Maverick Citizen


This week — Home Affairs crisis highlighted, World Breastfeeding Week and ushering in Women’s Month

This week — Home Affairs crisis highlighted, World Breastfeeding Week and ushering in Women’s Month
Zimbabwean nationals wait in long queues at Home affairs in Rissik Street on 13 December 2010 in Johannesburg, South Africa. They either still applying or waiting for their work permits before the deadline on 31 December 2010. (Photo by Gallo Images/The Times/Marianne Schwankhart)

1–7 August is World Breastfeeding Week 

Breastfeeding is one of the most effective ways to ensure a child’s health and survival. However, contrary to World Health Organisation recommendations, fewer than half of infants aged less than six months old are exclusively breastfed.

According to the United Nations, breast milk is the ideal food for infants. It is safe, clean and contains antibodies that help protect against many common childhood illnesses. Breast milk provides all the energy and nutrients that an infant needs for its first months of life, and continues to provide up to half or more of a child’s nutritional needs during the second half of its first year, and up to one third during its second year of life. 

Breastfed children perform better on intelligence tests, are less likely to be overweight or obese, and less prone to diabetes later in life. Women who breastfeed also have a reduced risk of breast and ovarian cancers. Inappropriate marketing of breastmilk substitutes continues to undermine efforts to improve breastfeeding rates and duration worldwide.
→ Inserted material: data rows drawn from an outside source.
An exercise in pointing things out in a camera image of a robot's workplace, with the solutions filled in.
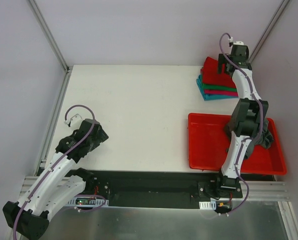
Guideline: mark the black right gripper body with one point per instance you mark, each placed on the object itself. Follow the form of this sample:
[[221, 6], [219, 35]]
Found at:
[[222, 63]]

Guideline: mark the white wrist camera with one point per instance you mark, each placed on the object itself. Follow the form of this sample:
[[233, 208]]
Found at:
[[232, 42], [74, 121]]

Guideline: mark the red plastic tray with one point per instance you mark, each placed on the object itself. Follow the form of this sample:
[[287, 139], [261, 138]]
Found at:
[[208, 144]]

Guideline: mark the left aluminium frame post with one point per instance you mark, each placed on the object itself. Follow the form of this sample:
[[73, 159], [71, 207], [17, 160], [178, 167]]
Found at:
[[48, 34]]

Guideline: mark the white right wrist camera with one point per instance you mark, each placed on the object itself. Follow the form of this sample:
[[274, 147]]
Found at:
[[232, 42]]

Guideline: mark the right white cable duct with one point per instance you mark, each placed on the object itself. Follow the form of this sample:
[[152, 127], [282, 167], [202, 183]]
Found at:
[[207, 205]]

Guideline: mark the teal folded t-shirt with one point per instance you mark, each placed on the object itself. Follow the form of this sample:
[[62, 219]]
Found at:
[[210, 97]]

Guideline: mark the grey crumpled t-shirt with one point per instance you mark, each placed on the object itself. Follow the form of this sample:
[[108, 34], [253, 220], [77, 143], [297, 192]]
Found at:
[[264, 141]]

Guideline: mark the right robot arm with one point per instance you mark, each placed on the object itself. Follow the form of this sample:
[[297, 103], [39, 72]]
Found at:
[[247, 120]]

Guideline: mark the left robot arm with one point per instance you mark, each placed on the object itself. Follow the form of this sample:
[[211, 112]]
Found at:
[[31, 214]]

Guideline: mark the green folded t-shirt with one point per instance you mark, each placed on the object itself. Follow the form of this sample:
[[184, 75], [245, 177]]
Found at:
[[217, 87]]

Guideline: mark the red t-shirt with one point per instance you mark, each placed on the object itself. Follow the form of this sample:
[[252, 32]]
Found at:
[[210, 75]]

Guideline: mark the magenta folded t-shirt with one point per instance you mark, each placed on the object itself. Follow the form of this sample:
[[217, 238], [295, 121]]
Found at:
[[221, 92]]

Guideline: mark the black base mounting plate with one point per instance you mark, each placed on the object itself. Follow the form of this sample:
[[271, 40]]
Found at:
[[173, 190]]

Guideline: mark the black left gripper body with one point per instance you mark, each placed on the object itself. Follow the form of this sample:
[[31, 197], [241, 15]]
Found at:
[[99, 135]]

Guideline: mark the white cable duct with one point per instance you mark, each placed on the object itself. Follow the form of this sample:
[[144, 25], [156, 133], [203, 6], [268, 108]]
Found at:
[[87, 202], [207, 205]]

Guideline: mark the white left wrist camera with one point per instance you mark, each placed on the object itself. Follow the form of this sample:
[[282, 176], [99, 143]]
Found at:
[[74, 121]]

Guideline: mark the right aluminium frame post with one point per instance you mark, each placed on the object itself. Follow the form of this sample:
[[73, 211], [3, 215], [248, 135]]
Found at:
[[263, 17]]

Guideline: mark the left white cable duct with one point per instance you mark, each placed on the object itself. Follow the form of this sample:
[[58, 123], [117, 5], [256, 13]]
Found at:
[[87, 202]]

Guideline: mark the aluminium frame post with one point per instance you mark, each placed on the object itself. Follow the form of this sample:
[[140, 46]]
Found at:
[[263, 17], [48, 34]]

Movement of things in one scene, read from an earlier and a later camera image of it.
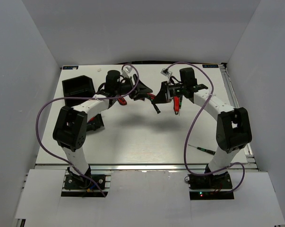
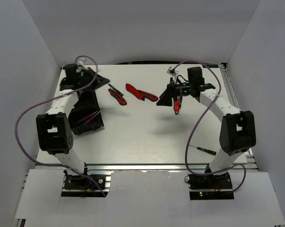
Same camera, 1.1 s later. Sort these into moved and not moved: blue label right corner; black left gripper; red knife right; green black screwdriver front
Moved: black left gripper
Not moved: blue label right corner; green black screwdriver front; red knife right
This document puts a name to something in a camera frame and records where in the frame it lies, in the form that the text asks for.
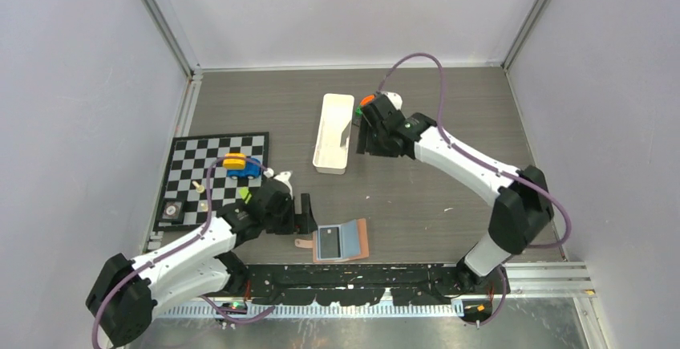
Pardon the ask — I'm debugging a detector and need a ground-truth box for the black credit card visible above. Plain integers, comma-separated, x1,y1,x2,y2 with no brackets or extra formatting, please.
317,226,342,260

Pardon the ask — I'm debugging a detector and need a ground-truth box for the brown leather card holder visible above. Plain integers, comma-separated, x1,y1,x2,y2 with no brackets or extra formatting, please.
294,218,370,264

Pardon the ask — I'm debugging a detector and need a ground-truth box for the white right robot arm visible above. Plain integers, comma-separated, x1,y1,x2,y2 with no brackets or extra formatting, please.
357,92,554,294

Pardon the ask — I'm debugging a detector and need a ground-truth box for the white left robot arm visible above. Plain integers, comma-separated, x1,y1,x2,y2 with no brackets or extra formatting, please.
86,174,318,348

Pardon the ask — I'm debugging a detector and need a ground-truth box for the green rectangular block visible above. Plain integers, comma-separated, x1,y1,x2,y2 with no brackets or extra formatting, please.
237,187,252,203

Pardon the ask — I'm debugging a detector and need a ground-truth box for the white plastic tray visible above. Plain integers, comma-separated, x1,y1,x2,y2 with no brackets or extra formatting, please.
312,93,354,175

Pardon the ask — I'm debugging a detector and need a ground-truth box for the blue toy car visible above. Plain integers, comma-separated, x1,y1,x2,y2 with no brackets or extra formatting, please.
226,158,261,180

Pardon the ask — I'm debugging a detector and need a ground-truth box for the yellow toy brick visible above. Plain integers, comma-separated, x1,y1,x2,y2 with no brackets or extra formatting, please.
221,152,247,170

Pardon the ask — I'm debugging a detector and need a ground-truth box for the cream chess pawn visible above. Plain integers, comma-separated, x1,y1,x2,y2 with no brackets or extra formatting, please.
192,181,205,193

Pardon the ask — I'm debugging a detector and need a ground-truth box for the black white chessboard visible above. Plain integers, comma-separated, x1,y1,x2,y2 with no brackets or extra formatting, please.
152,132,270,233

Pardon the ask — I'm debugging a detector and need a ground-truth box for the poker chip in case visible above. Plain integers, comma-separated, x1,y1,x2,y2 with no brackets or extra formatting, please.
160,200,184,224

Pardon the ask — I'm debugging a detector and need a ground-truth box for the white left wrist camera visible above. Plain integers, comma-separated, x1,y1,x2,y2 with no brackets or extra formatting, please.
263,168,294,197

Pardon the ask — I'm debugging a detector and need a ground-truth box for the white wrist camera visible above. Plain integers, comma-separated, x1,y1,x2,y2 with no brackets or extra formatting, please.
263,168,294,197
382,91,403,110

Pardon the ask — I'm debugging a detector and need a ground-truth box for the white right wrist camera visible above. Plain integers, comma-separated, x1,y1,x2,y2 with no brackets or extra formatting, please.
382,91,403,110

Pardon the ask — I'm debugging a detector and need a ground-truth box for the orange plastic ring toy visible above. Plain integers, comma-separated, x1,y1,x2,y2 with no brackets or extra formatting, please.
359,95,375,107

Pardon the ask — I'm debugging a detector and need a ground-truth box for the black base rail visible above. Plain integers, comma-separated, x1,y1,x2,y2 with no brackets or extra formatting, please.
247,263,507,306

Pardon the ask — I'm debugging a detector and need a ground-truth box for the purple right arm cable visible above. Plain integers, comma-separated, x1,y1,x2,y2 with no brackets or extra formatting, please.
377,52,573,250

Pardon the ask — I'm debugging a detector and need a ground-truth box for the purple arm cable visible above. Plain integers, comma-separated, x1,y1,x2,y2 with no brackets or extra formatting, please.
377,52,573,250
91,156,280,349

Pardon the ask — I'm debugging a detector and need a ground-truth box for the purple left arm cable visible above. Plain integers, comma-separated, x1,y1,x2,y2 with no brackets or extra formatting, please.
91,156,280,349

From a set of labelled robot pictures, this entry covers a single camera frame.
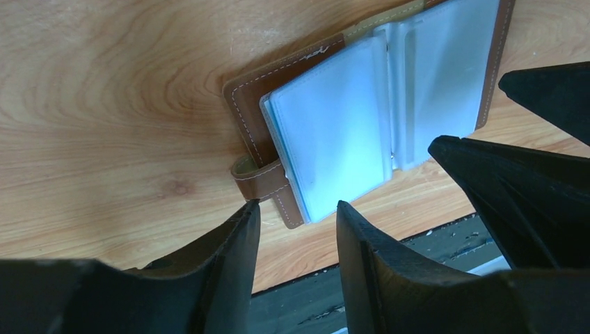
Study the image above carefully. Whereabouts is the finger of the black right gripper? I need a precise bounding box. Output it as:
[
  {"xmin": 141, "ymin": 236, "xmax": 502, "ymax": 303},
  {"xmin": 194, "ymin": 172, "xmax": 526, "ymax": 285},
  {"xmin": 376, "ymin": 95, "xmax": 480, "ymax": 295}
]
[
  {"xmin": 428, "ymin": 136, "xmax": 589, "ymax": 269},
  {"xmin": 498, "ymin": 61, "xmax": 589, "ymax": 145}
]

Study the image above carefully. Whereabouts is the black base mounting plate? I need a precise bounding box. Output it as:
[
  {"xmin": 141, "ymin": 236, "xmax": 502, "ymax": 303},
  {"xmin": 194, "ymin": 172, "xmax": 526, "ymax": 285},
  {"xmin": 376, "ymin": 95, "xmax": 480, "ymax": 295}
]
[{"xmin": 247, "ymin": 214, "xmax": 511, "ymax": 333}]

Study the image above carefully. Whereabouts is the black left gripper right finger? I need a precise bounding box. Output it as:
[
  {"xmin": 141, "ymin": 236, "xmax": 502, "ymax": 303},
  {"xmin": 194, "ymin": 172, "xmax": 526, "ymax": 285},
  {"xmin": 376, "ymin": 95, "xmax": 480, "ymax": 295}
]
[{"xmin": 336, "ymin": 201, "xmax": 589, "ymax": 333}]

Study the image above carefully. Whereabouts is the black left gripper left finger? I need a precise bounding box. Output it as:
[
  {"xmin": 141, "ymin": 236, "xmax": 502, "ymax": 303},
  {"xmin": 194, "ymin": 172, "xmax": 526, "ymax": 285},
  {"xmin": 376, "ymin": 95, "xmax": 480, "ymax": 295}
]
[{"xmin": 1, "ymin": 200, "xmax": 260, "ymax": 333}]

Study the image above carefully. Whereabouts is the brown leather card holder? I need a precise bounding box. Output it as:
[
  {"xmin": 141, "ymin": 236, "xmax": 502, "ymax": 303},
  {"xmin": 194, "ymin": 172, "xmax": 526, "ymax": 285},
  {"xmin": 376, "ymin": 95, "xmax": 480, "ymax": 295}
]
[{"xmin": 223, "ymin": 0, "xmax": 514, "ymax": 229}]

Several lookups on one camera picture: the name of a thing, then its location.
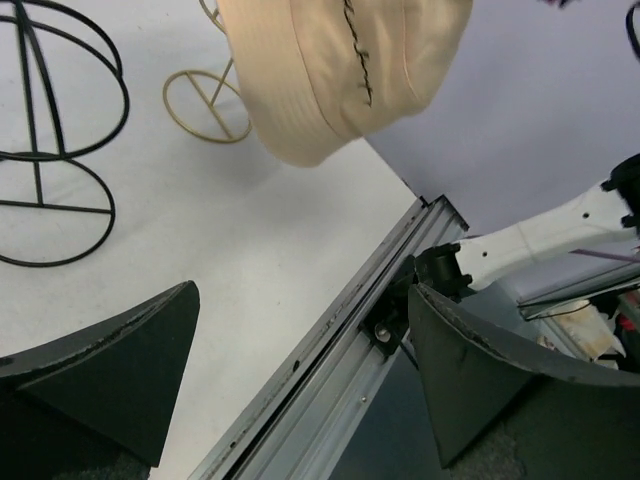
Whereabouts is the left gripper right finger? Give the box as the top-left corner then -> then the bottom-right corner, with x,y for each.
408,284 -> 639,479

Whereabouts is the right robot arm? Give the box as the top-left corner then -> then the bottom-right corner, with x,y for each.
415,155 -> 639,300

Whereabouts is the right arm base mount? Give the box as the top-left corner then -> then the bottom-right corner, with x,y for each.
359,255 -> 417,358

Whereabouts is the aluminium front rail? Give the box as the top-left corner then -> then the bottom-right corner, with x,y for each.
191,197 -> 468,479

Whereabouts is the black wire hat stand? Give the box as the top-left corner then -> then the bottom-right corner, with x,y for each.
1,1 -> 131,269

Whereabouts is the gold wire hat stand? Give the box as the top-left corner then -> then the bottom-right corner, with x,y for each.
162,0 -> 254,145

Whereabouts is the beige bucket hat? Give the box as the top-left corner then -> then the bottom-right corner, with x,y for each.
217,0 -> 473,168

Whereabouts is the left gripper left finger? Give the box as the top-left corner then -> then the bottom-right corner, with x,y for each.
1,281 -> 200,479

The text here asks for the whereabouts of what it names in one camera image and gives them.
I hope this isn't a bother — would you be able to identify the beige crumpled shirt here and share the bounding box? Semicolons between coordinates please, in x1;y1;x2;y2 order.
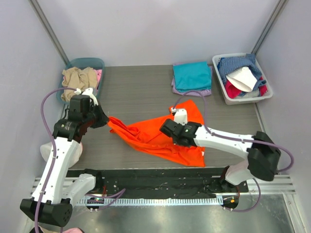
62;67;97;92

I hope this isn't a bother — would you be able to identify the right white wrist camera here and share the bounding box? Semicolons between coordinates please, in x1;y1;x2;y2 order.
171;107;188;125

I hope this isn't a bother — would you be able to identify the white mesh bag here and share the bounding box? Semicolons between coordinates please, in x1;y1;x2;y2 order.
40;142;83;168

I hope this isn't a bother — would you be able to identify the orange t shirt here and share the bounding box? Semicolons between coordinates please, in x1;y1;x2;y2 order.
108;113;206;167

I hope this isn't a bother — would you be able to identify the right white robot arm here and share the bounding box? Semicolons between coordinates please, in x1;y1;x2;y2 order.
160;119;281;192

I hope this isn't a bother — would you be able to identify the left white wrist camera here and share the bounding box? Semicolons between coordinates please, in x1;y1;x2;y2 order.
74;87;99;106

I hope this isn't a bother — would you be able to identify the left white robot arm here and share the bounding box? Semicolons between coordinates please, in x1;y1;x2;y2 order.
20;93;109;227

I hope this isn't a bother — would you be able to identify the pink garment in basket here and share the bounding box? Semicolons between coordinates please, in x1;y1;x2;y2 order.
95;69;103;90

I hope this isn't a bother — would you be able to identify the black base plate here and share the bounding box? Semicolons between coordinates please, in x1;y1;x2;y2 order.
67;167;248;200

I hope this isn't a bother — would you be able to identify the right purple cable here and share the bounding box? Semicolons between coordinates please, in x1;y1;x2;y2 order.
173;90;295;212

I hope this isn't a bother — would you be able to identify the white garment in basket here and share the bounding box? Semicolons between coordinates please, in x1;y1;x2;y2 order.
226;67;258;92

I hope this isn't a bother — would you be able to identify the red garment in basket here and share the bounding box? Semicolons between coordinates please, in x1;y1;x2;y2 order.
225;80;268;99

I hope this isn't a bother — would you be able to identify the white slotted cable duct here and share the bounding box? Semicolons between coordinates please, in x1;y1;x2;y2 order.
76;196;223;206

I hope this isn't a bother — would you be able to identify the pink cloth at bottom edge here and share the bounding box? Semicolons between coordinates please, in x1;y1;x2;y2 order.
29;225;85;233

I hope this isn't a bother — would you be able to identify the purple cable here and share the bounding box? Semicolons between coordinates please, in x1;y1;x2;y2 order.
34;87;126;233
173;90;295;212

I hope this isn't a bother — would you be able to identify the white plastic basket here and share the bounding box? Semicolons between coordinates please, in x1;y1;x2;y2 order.
212;53;273;105

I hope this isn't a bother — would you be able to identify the blue checkered garment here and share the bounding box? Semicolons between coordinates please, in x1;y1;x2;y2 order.
218;53;266;91

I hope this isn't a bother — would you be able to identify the teal plastic basket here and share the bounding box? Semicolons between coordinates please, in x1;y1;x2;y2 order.
59;58;105;97

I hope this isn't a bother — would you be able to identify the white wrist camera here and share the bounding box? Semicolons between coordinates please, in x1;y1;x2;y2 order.
74;87;99;106
171;107;188;125

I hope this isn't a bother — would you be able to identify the folded teal t shirt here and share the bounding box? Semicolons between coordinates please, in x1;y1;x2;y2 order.
173;61;212;93

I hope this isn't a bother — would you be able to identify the folded lavender t shirt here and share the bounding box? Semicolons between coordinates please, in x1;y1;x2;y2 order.
171;64;213;97

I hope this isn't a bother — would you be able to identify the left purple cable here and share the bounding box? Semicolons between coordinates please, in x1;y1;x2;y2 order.
34;87;126;233
On Thursday, 3 August at 12pm, Maverick Citizen journalist Zukiswa Pikoli will host a webinar discussion with child nutrition experts and activists Dr Chantell Witten and Phunyuka Bvuma-Ngwenya. The webinar will discuss how breastfeeding can stem malnutrition and childhood stunting. In 2022, 22.3% (more than one in five) of children under age five worldwide had stunted growth. In South Africa, this number stands at more than 1.5 million children, meaning that almost three out of every 10 children in South Africa are already stunted, making the incidence higher than the global average. Experts and activists, backed by scientific evidence, argue that an increased uptake of breastfeeding can help to mitigate this problem.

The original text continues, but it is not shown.